Given the records below, pull every line with the word "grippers" into the answer.

====== EXTRACTED DATA

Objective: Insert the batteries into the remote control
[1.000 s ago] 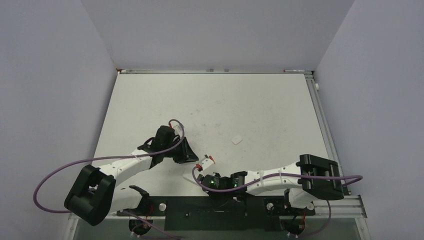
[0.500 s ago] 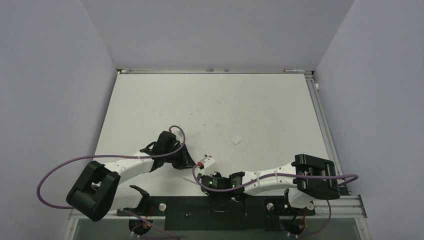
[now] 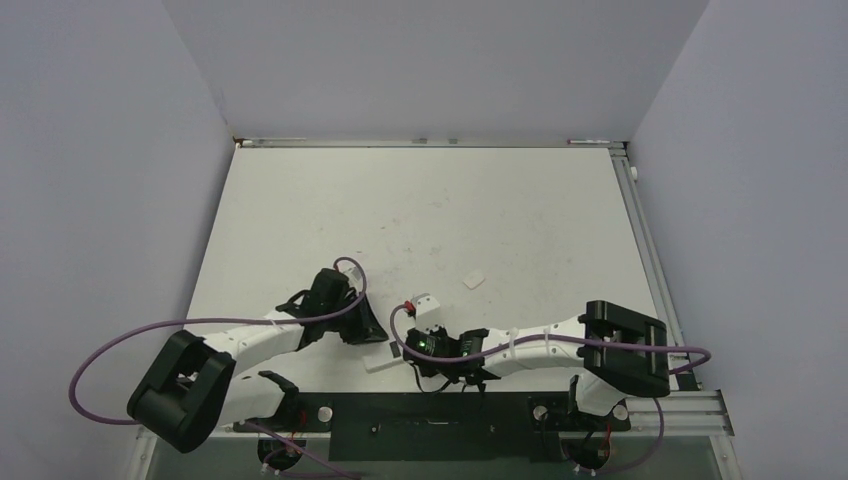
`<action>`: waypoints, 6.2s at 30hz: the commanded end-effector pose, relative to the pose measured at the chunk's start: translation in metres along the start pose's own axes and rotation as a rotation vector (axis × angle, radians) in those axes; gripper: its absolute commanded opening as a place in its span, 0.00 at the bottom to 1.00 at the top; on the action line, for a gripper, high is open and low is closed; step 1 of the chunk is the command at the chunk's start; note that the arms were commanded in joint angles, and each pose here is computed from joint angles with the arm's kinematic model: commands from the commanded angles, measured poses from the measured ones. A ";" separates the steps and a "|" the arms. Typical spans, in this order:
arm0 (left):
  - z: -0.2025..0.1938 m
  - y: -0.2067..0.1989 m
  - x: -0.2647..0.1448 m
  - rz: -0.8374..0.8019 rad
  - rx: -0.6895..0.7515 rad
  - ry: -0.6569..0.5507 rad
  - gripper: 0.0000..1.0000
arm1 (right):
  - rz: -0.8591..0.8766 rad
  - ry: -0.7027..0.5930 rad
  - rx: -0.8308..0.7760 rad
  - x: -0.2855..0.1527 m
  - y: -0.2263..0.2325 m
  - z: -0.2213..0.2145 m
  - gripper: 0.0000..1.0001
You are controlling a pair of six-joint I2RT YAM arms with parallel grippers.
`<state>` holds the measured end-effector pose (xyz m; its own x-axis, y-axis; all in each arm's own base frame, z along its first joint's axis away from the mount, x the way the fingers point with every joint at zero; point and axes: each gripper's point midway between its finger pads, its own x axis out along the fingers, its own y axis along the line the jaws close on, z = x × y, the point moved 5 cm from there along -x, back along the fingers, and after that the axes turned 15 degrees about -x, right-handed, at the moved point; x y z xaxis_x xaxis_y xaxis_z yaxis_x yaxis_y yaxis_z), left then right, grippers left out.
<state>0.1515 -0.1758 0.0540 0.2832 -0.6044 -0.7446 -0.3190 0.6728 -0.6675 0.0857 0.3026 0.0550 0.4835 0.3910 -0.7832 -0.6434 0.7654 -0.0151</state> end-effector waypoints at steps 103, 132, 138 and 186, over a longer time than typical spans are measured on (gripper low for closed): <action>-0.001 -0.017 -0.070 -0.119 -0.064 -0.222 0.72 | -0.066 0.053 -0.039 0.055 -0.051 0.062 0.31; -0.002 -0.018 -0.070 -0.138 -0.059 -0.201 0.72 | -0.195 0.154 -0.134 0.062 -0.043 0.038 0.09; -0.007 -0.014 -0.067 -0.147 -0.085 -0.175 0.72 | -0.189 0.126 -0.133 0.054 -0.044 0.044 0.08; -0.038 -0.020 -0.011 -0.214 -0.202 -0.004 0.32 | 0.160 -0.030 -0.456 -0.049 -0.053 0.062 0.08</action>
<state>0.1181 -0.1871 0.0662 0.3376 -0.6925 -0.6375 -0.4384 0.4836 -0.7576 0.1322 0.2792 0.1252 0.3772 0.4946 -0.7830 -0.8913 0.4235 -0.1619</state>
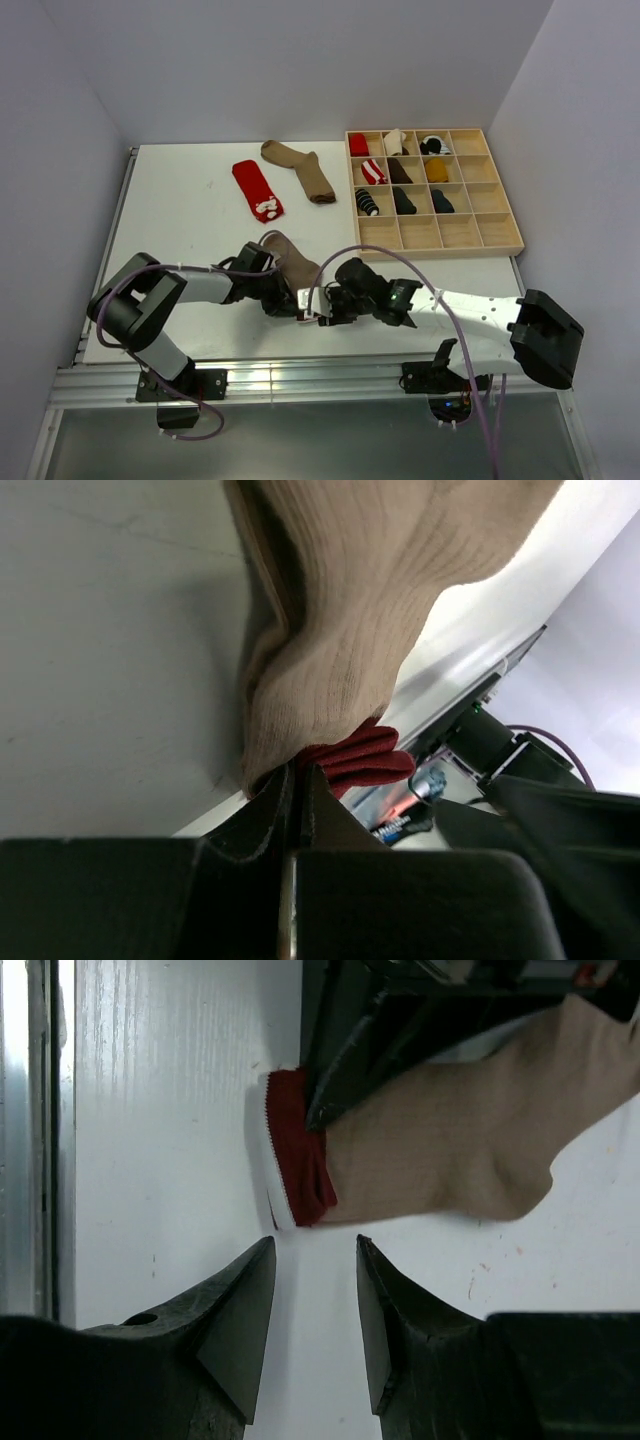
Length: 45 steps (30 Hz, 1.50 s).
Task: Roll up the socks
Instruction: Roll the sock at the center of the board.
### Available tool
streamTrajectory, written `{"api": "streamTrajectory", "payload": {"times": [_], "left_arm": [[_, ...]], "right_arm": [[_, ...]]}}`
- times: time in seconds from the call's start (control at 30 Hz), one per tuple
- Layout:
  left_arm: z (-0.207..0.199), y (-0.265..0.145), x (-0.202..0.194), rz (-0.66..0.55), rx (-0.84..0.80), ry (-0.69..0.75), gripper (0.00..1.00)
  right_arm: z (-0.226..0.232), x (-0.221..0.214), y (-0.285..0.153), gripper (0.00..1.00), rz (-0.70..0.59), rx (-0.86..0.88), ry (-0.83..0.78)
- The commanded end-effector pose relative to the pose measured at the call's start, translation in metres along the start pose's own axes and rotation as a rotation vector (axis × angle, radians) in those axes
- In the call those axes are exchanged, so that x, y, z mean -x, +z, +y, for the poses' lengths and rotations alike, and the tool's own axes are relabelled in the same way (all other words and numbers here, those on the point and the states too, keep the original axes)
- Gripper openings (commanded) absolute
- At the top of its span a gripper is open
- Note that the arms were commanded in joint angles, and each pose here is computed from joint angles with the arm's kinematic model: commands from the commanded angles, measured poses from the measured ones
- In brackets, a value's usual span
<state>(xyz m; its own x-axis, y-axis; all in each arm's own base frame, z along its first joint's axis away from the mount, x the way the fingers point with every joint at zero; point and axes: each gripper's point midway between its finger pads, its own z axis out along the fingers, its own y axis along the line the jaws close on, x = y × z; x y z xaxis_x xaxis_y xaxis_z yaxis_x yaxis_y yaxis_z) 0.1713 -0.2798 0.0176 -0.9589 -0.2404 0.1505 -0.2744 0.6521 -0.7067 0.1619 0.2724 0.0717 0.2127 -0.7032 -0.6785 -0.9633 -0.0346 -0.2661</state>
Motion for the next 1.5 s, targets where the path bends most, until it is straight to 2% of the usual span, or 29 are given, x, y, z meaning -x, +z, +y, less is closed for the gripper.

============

WRITTEN SOLUTION:
You are controlling a pair of six-joint I2RT YAM arms with parallel grippers.
`<state>` holds the measured end-effector pose (xyz m; its own x-axis, y-axis; all in each arm's own base frame, z along its first joint's axis away from the mount, x the way the fingers point with every joint at zero; point and axes: each gripper's point midway between its finger pads, its own x axis out along the fingers, its own y axis along the line the jaws close on, z = x × y, the point moved 5 cm from there along -x, back along the fingers, and after that the axes turned 15 degrees about -x, right-handed, at the moved point; x y z xaxis_x xaxis_y xaxis_z yaxis_x yaxis_y yaxis_z), left then right, grippers left out.

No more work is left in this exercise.